The Iowa caucus bylaws state that when a vote is too close to count and/or there is a tie, the vote can be determined by a coin toss. In the case of Democratic candidates Hillary Clinton and Bernard Sanders  a coin toss was used for at least six precincts.

And Clinton won all 6 coin tosses. The probability that anyone could win consecutively six coin tosses is only 1.6 percent. Journalist Ben Norton calculates: “(1/2)^6, which is 1/64 — or 1.6 percent.”

Consider the odds even if Sanders had won half of the coin flips– splitting the six county delegates (3/3) with Clinton, Sanders would have beaten Clinton, winning 698.49 delegates to Clinton’s 696.57.
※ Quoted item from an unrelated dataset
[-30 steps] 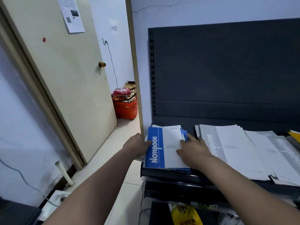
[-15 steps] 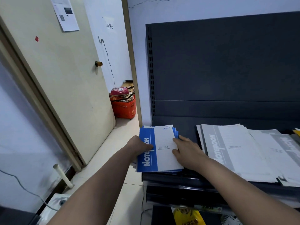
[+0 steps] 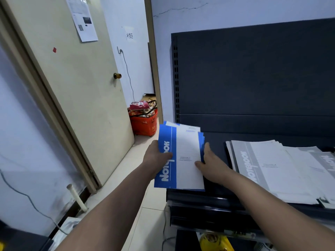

According to associate professor of sociology at Iowa State University, David Schweingruber, (who told The Des Moines Register) explained that by just doing simple math, roughly 60 delegates are missing from the total. For example, in Ames, 484 eligible caucus attendees were initially recorded. Yet after each group was counted, Clinton had 240 supporters, Sanders had 179, and Martin O’Malley had five. These numbers total 424, not 484.

Sanders called for a raw vote instead of a county delegate vote.

How did Clinton win six coin tosses in a row when the likelihood of winning each time is slightly above one percent?

It truly is hard to believe.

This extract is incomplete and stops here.